Preoccupa inoltre il costante aumento dei bevitori fuori pasto (17,8 milioni), soprattutto tra le donne (6,8 milioni) la cui percentuale è cresciuta di quasi il 50 per cento dal 2014, fino a toccare il 24,6 per cento. Bere a stomaco vuoto è nocivo per la salute ed è associato, sottolinea il report dell’Iss, a un rischio più elevato di mortalità e di sviluppare alcuni tipi di cancro. «L’incremento dei casi femminili – commenta Pichini – ha riguardato tutte le età, in particolare le donne adulte in età fertile e a rischio di mettere in pericolo il feto, e le anziane più vulnerabili agli effetti dell’alcol come cadute e problemi alla guida. La maggior fatica a metabolizzarlo può provocare reazioni avverse se si prendono farmaci, oltre a diminuirne l’efficacia. Sempre più anziani tra 65 e 74 anni fanno aperitivi alcolici, senza rendersi conto dei rischi che corrono».
Negli ultimi dieci anni, resta pressoché invariata la quota di chi beve troppo alcol, sia abitualmente (in diminuzione) sia occasionalmente (in aumento), con possibili conseguenze sulla salute (tra cui cirrosi epatica, malattie cardiovascolari, cancro). Nel 2024 i bevitori eccessivi sono 8.2 milioni (di cui 580 mila minori e 2,5 milioni donne) e spaventa che le percentuali più elevate riguardino i 16-17enni, di entrambi i sessi (il 34,5 per cento dei maschi e il 29,7 delle femmine), e a seguire gli over 65 maschi, un’altra categoria fragile. Questo significa che per ridurre i consumi, e l’impatto sociale e sanitario che ne deriva, come richiesto dalle Nazioni Unite, servono interventi strutturati di prevenzione nelle scuole e per intercettare in anticipo l’abuso. A Roma svolge un ruolo fondamentale il Centro italiano di solidarietà don Mario Picchi. «Realizziamo progetti nelle scuole superiori utilizzando la peer education: ogni anno coinvolgiamo circa 30-60 istituti in cui formiamo mediamente 10–25 ragazzi sui rischi dell’alcol, che diventano “educatori alla pari” e a loro volta coinvolgono 100-300 studenti per scuola» spiega il presidente Roberto Mineo. Che denuncia: «Circa il 45 per cento degli adolescenti che incontriamo ha bevuto prima dei 13 anni, segno di un inizio sempre più precoce».

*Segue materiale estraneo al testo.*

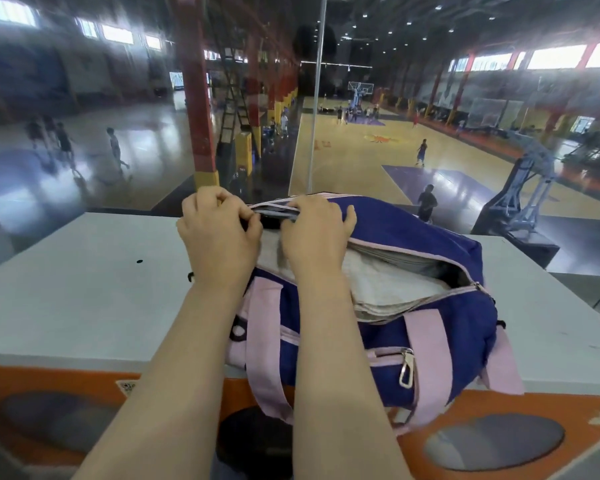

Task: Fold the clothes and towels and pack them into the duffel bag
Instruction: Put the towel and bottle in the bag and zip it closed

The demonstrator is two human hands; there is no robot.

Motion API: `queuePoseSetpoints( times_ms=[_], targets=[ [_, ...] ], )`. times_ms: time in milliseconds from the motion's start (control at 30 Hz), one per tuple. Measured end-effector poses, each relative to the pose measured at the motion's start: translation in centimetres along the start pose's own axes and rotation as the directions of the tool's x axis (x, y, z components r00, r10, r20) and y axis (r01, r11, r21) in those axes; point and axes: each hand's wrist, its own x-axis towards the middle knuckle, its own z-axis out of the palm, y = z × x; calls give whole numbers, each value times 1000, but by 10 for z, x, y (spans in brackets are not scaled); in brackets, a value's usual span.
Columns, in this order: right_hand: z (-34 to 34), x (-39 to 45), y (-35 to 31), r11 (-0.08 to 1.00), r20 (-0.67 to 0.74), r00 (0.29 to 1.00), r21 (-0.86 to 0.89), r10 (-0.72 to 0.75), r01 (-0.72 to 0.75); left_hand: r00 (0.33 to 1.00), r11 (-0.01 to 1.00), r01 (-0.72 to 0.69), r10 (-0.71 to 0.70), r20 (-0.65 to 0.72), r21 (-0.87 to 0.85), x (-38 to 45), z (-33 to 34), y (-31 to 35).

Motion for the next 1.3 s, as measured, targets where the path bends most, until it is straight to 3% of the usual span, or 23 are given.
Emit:
queuePoseSetpoints(
  times_ms=[133,233,433,500,600,667,767,833,867,933,1000,1167,1300],
  targets=[
    [-1,2,14,993,-82,993,83,88,-81,997,996,76,-76,-3,46,6,-3,-16],
    [-2,-1,16,996,-100,993,62,68,-62,991,991,132,-132,-17,23,4,-5,-30],
    [-9,-11,15,999,8,1000,50,6,-7,977,980,199,-197,79,-17,-1,-11,-17],
    [-23,-12,22,995,35,999,98,-3,-1,986,989,142,-137,98,-41,0,-15,-5],
    [-54,-15,41,993,70,996,94,63,-69,978,983,-111,134,161,-143,-6,-16,33],
    [-74,-16,54,978,62,987,145,145,-153,890,916,-319,378,254,-245,-16,-15,59],
    [-92,-19,69,929,50,962,252,269,-273,665,760,-516,646,375,-395,-37,-11,80],
    [-98,-23,82,915,79,947,245,311,-321,482,716,-488,698,529,-500,-47,-8,83],
    [-99,-25,89,914,95,942,226,323,-336,395,740,-446,667,632,-504,-51,-6,83],
    [-101,-28,102,911,88,935,209,344,-355,290,788,-414,588,755,-455,-57,-2,80],
    [-103,-29,110,901,34,929,235,369,-366,290,790,-444,572,767,-422,-59,4,78],
    [-106,-35,134,860,-42,884,259,466,-441,360,800,-503,538,762,-327,-60,20,73],
    [-103,-41,141,812,97,862,296,498,-502,425,843,-463,483,766,-275,-53,24,68]
  ],
)
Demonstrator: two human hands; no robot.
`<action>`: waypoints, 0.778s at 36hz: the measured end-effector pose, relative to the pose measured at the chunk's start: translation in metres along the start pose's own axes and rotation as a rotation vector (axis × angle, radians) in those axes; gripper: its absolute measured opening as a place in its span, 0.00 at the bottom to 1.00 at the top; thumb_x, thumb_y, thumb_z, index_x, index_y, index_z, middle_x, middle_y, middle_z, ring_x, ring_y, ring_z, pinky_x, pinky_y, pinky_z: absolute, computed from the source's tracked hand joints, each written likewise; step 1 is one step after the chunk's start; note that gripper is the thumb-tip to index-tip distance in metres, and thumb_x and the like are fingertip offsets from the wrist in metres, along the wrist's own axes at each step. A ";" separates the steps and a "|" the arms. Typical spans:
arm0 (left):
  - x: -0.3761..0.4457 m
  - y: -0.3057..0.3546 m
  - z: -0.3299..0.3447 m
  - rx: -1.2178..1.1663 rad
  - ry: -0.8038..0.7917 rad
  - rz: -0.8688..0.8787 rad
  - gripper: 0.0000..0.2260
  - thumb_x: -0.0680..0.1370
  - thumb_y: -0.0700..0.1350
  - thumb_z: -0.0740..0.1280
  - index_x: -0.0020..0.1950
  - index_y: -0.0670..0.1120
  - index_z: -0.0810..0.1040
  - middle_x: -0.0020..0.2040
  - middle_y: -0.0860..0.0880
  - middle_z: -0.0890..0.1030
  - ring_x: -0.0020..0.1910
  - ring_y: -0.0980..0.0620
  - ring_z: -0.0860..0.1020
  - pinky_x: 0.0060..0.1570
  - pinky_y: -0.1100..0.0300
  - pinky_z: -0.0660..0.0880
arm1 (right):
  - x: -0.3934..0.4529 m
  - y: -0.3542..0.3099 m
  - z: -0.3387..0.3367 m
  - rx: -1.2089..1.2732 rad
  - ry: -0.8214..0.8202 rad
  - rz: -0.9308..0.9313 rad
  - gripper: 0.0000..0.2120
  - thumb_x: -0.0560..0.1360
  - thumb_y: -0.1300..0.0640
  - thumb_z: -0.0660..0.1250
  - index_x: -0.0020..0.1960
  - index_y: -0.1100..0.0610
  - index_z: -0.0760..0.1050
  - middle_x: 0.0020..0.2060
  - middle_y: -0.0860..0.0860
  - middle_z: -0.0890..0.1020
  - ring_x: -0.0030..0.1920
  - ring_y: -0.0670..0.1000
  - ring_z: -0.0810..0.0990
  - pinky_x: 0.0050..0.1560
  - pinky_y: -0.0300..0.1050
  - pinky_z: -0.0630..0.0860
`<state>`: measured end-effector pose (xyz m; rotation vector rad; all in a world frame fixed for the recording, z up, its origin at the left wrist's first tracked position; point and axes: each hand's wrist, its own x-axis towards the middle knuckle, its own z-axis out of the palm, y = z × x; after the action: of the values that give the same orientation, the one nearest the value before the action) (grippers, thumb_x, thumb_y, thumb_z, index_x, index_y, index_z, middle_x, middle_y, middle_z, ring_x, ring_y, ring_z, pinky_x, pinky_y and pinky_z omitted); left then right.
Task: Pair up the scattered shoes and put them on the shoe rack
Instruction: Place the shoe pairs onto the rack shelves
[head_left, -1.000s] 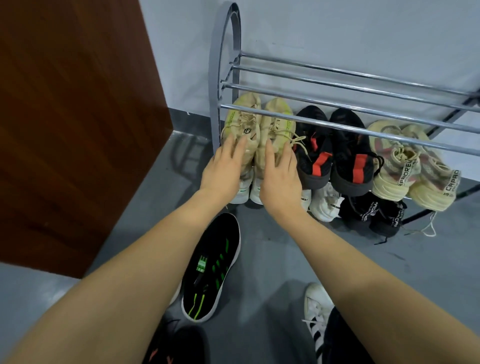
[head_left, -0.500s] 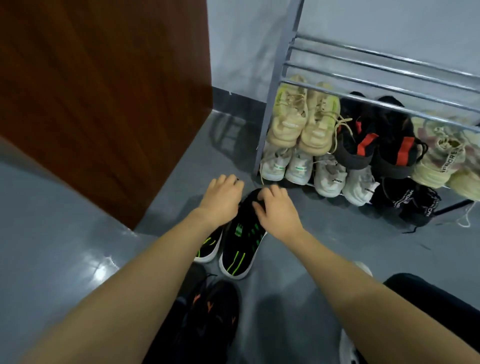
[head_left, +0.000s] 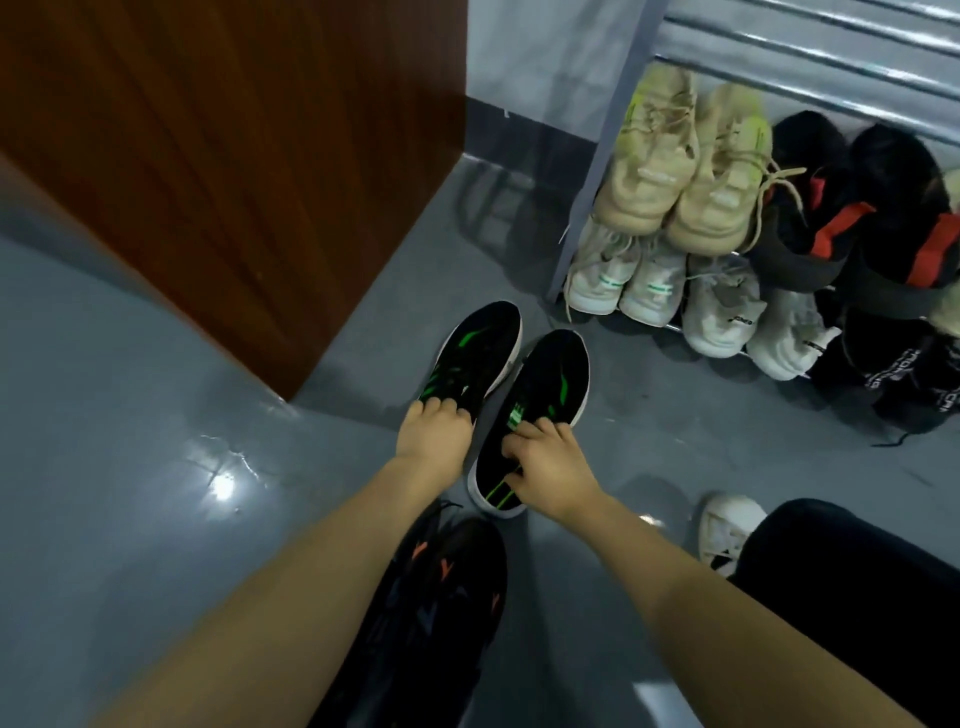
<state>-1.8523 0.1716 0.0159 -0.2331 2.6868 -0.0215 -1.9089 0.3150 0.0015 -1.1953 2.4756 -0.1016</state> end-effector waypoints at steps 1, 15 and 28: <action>0.000 -0.001 0.003 0.008 0.016 0.023 0.16 0.75 0.36 0.62 0.63 0.42 0.70 0.63 0.44 0.71 0.63 0.44 0.69 0.62 0.55 0.63 | -0.001 0.001 0.003 0.064 0.017 -0.023 0.08 0.71 0.59 0.65 0.50 0.56 0.73 0.46 0.50 0.74 0.54 0.55 0.70 0.54 0.45 0.60; 0.014 0.011 -0.001 -0.060 0.182 0.118 0.14 0.76 0.37 0.60 0.61 0.43 0.69 0.58 0.47 0.75 0.59 0.47 0.72 0.60 0.60 0.62 | -0.012 0.025 0.009 -0.191 0.371 0.012 0.08 0.61 0.57 0.68 0.40 0.53 0.77 0.25 0.47 0.77 0.30 0.53 0.78 0.43 0.47 0.73; 0.014 0.008 -0.001 -0.122 0.044 0.023 0.14 0.75 0.31 0.62 0.60 0.38 0.73 0.62 0.42 0.71 0.60 0.44 0.72 0.54 0.54 0.73 | -0.006 0.017 0.023 -0.226 0.468 0.011 0.11 0.60 0.60 0.76 0.40 0.53 0.79 0.26 0.48 0.76 0.29 0.53 0.77 0.31 0.43 0.71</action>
<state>-1.8663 0.1768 0.0107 -0.2415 2.7370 0.1462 -1.9094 0.3330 -0.0212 -1.3775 2.9632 -0.1107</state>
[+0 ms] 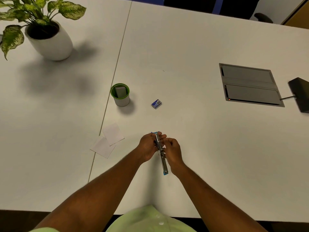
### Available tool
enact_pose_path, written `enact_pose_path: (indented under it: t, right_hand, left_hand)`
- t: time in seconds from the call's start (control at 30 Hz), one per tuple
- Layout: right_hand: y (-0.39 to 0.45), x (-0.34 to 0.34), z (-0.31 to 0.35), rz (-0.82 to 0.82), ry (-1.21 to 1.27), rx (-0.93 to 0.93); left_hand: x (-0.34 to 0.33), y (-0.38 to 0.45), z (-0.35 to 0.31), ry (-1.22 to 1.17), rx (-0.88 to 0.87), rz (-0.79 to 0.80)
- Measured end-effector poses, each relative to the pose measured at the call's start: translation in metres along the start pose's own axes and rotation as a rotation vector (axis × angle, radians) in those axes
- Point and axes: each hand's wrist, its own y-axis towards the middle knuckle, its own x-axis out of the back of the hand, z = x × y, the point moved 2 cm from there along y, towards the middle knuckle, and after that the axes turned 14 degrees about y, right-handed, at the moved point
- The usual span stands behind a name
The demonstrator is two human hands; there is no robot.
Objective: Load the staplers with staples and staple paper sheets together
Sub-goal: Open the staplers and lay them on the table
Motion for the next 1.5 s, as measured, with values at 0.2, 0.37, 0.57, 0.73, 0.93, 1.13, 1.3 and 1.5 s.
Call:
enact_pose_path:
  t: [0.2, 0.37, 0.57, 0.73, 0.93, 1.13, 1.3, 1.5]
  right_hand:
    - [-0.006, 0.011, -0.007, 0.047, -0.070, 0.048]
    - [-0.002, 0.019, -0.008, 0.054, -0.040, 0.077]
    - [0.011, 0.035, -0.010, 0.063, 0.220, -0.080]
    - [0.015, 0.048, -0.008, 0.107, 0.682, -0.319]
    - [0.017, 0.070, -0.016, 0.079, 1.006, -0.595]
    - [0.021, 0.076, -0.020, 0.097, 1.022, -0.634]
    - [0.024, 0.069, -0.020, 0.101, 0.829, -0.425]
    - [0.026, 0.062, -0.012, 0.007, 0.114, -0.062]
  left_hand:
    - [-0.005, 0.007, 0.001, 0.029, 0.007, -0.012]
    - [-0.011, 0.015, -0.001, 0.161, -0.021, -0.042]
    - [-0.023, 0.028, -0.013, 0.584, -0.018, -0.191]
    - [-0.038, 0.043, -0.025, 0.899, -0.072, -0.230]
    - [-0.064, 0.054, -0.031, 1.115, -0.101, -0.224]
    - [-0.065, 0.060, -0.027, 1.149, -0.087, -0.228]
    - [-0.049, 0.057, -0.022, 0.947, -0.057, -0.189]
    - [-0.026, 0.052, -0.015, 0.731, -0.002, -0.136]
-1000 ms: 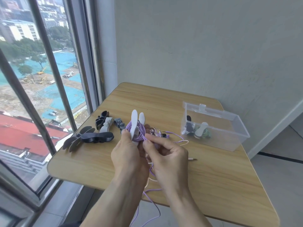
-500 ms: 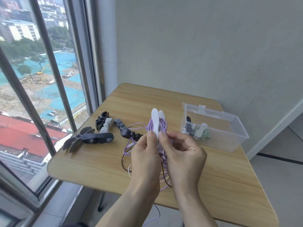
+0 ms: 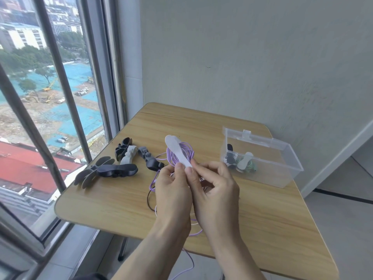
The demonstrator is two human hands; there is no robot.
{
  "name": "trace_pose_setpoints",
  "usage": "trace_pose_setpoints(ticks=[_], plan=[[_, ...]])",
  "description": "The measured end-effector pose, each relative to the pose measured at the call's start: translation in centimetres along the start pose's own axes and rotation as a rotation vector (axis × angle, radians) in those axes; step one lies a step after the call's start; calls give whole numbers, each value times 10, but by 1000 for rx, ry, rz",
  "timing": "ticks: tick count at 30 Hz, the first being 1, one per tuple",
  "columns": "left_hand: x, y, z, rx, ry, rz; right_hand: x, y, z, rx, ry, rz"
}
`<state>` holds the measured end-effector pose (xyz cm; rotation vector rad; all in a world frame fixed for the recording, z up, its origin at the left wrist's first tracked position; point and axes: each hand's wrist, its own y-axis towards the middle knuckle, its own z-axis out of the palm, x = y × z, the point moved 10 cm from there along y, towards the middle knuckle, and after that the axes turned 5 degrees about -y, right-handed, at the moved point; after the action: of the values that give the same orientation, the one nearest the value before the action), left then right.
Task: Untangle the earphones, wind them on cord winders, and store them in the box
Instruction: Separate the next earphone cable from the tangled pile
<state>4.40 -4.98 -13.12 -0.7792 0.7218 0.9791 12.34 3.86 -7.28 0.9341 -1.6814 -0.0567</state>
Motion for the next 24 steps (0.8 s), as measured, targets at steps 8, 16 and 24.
trace_pose_setpoints(ticks=[8, 16, 24], plan=[[-4, 1, 24, 244, 276, 68, -30, 18, -25, -85, 113, 156], [-22, -7, 52, 477, 896, 384, -61, 77, -137, -406, -120, 257], [-29, 6, 45, 376, 1216, 673, -122, 150, -150, -19, -836, 597]])
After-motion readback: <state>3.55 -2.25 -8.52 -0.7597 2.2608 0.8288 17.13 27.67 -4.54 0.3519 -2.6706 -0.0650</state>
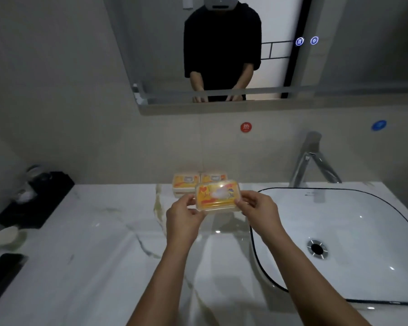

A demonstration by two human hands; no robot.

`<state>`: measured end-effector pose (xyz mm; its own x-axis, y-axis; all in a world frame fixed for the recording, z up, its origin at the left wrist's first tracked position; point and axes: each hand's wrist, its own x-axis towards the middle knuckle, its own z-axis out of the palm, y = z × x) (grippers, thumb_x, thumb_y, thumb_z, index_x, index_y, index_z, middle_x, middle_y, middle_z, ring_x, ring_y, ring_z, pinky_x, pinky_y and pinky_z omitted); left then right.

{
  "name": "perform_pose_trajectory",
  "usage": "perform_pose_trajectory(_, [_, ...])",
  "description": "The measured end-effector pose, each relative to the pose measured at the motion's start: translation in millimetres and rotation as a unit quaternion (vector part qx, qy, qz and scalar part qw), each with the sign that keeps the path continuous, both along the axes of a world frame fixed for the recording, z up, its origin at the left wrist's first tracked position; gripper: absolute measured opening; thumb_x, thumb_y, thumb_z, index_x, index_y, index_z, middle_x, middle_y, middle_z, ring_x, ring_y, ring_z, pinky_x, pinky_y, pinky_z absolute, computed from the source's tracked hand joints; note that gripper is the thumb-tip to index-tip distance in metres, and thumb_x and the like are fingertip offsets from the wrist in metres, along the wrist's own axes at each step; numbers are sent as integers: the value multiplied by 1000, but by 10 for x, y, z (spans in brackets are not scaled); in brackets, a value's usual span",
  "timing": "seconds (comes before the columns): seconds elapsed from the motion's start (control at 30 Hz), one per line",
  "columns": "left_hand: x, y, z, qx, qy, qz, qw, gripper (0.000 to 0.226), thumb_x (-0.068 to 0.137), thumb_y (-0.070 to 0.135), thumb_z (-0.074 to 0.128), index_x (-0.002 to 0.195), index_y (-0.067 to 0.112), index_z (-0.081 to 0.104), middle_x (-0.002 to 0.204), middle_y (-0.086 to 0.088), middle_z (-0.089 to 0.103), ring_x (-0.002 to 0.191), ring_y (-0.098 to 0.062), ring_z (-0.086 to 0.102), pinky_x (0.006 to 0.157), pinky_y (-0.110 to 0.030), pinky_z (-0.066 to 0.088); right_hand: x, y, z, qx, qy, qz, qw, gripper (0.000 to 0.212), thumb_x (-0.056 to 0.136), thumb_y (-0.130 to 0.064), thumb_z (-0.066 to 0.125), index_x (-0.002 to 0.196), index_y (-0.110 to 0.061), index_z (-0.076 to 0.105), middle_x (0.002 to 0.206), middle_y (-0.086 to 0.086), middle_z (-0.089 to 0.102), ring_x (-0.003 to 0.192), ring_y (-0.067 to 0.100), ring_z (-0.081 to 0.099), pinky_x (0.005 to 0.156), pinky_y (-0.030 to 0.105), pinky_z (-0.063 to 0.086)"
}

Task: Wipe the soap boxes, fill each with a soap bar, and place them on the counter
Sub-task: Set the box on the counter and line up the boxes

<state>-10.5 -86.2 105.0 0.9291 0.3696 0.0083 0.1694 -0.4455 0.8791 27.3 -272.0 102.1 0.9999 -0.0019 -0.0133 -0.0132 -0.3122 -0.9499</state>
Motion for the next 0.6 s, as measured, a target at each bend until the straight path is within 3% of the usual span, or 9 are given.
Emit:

Tra gli Enti di terzo settore che fanno prevenzione promuovendo la comunicazione tra pari c’è anche l’Associazione Aliseo di Torino. «È una strategia molto più efficace delle lezioni frontali e delle testimonianze di ex alcolisti – evidenzia Jessyka Robiolio Bose, psicoterapeuta e responsabile clinica degli ambulatori di Aliseo per l’uso problematico di alcol – perché attiva competenze relazioni e responsabilizza gli studenti. Offriamo percorsi di peer education insieme con gli operatori del servizio per le dipendenze dell’Asl Città di Torino e di altre realtà del privato sociale. Nel 2024 – prosegue – abbiamo formato oltre 5.800 studenti. Mentre, in maniera autonoma, organizziamo incontri nelle classi su richiesta delle scuole, proponendo giochi di ruolo e altre attività interattive, per sfatare i falsi miti sull’alcol e informare sugli effetti che può avere sulla sessualità, le relazioni e quando viene combinato con altre sostanze».